Молча сидели. Также молча разошлись. Вечером, вернувшись. Брага узнал, что Короб страшно напился и пока не вырубился, выл, никому ничего не говоря.

С этого времени Короб стал хвостом за Брагой ходить, вздыхать, старался угодить, делал глазами какие-то знаки, которые должны были, видимо означать: я - могила, но тайна-то у нас есть, а, Брага? Иногда игриво подмигивал. Просил то и дело «посмотреть». Тогда Брага ему тоже глазами давал знаки: пошли.

Однажды Брага вернулся в подвал, а народ при его виде примолк, а потом Халтура, как наиболее наглый, с деланным равнодушием попросил:

-Чё, Брага, познакомь со сродствениками, а? Или рылами не вышли?

Короб сидел с виноватым видом. Брагу аж в жар бросило: во трепло! Предатель чёртов.

Короб не выдержал:

-Брага, я ж не нарочно. Они, дебилы, чё подумали? Дебил на дебиле. Думали, мы с тобой. Ну, это. Тьфу!
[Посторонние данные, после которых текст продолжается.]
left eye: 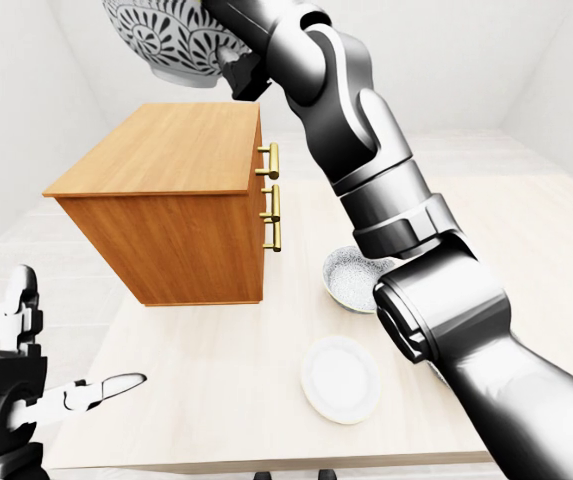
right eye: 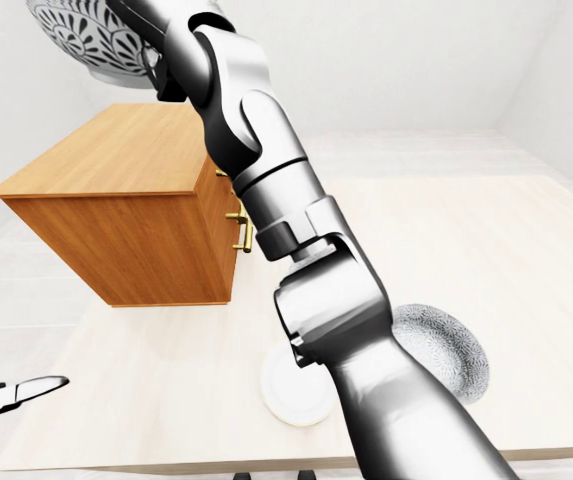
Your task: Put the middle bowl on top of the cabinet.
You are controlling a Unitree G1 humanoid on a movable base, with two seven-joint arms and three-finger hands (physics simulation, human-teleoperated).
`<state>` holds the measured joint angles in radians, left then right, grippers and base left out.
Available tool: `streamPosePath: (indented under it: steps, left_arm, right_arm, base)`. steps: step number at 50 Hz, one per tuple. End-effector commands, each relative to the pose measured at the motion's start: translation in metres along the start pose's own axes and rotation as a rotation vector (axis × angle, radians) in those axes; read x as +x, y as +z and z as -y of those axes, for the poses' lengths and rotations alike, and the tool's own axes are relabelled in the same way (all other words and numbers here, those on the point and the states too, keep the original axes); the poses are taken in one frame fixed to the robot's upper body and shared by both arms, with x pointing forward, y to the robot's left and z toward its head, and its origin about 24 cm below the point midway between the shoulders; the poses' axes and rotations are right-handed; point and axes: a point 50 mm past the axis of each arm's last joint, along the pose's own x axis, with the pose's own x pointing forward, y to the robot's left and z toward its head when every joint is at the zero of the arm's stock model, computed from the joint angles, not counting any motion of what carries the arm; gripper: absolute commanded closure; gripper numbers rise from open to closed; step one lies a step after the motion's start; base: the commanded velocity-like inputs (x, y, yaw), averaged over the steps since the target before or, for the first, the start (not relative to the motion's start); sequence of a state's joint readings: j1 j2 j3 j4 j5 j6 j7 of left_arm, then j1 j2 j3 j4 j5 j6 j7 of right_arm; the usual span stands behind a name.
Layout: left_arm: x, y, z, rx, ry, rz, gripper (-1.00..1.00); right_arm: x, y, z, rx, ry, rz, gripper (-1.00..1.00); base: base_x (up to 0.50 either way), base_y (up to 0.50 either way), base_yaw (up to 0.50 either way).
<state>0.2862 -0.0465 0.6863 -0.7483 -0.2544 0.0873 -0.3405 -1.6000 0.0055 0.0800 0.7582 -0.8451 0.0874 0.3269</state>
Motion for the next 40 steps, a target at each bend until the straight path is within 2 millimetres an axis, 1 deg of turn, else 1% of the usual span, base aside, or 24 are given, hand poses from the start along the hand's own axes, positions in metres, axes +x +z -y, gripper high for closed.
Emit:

Сидевшие полукругом в центре подвала «дебилы» никак не реагировали на чествования этого салаги Короба, а выжидательно смотрели на Брагу. Тот ультиматумов не терпел и собирался всех послать громко и определённо, но Бульбаш, не любивший ссор и постоянно выступавший «мировым судьёй», за что пару раз огребал, опередил:

-Брага, мы ш тожа б не прочпаглядець, что ты за важный родственник, а мы ш трохи посмотрим, с твоих рук кали не довераештоваришам.

Толян тоже не хотел ссориться. Настроение не то, у него- праздник: он только что, сидя в парке со своим альбомом, «сыграл свадьбу» этой Светки, что в венке из ромашек сидит, с курсантом военного училища. Его здесь нет. Оно и понятно: пока не родня, дай срок, и он определится на место.

На Брагу напал кураж: он как-то даже с вызовом достал альбом из-за пазухи, молодцевато уселся в центре, отпихнув Короба, открыл альбом:

-Глядите, босота, как люди жили! Руками не трогать! Даже мытыми!

Около него столпились: кто рядом уселся, кто из-за плеча разглядывал. Сначала молча. Только просили то и дело: не листай, подожди.

Это когда не успевали разглядеть.

Брага по-хозяйски захлопнул альбом, резанул:

-На сегодня хватит! Сладкого помаленьку.

Никто не настаивал, признавая и волю Браги, и то что он - хозяин. Каждый сам по себе вдруг стали доставать кто бутылку, кто закусь, собрали «поляну». Чего и не припомнит уже никто, чтобы вот так самоорганизовывались в дружеском застолье, без повода. Ведь не умер никто. Сначала бросали реплики ни о чём. Потом Бульбаш попросил:

- Брага, мы бы все, думаю, не проч выслушать. Как вы жили? Очэн это желательно, Брага.

-Давай, колись, Бражок-дружок,- благодушничал Халтура.

-Много будете знать, плохо будете спать,- важничал Брага. И вдруг понял, что звучит эта дурашливая фраза неоднозначно. Потому добавил:

-Завтра, если хорошо будете себя вести, отчасти удовлетворю ваше любопытство. А сейчас - идите вы все…

Лёг на свой матрас и стал «доигрывать» свадьбу Маринки. И уже во сне настоящий бал видел. И так там наплясался, что утром казалось, ноги болят - почище, чем по футбольному полю бегать, на свадьбах у сеструх-то отплясывать!

Короб, юля перед Брагой, оправдывался: их переглядывания, уединения, сидение на лавочке в парке, кем-то замеченное, приняли за любовь! И когда Короба назвали педрилой, он взорвался и выдал, что за тайные уединения и вздыхания их связывают с Брагой. Но невольно Брага превратился в Шехерезаду! Почти каждый вечер он рассказывал замирающим от восторга, почтения, зависти товарищам о своей жизни: про бабушку-дворянку, про дядю полковника, про стервозную жену дяди, которую возненавидели все и только диву давались, чего эту толстую самодовольную бабу, которая на диване расселась, пока мужик бельё стирает, посуду моет, он терпит? Поганой метлой такую! Чего с ней миндальничать?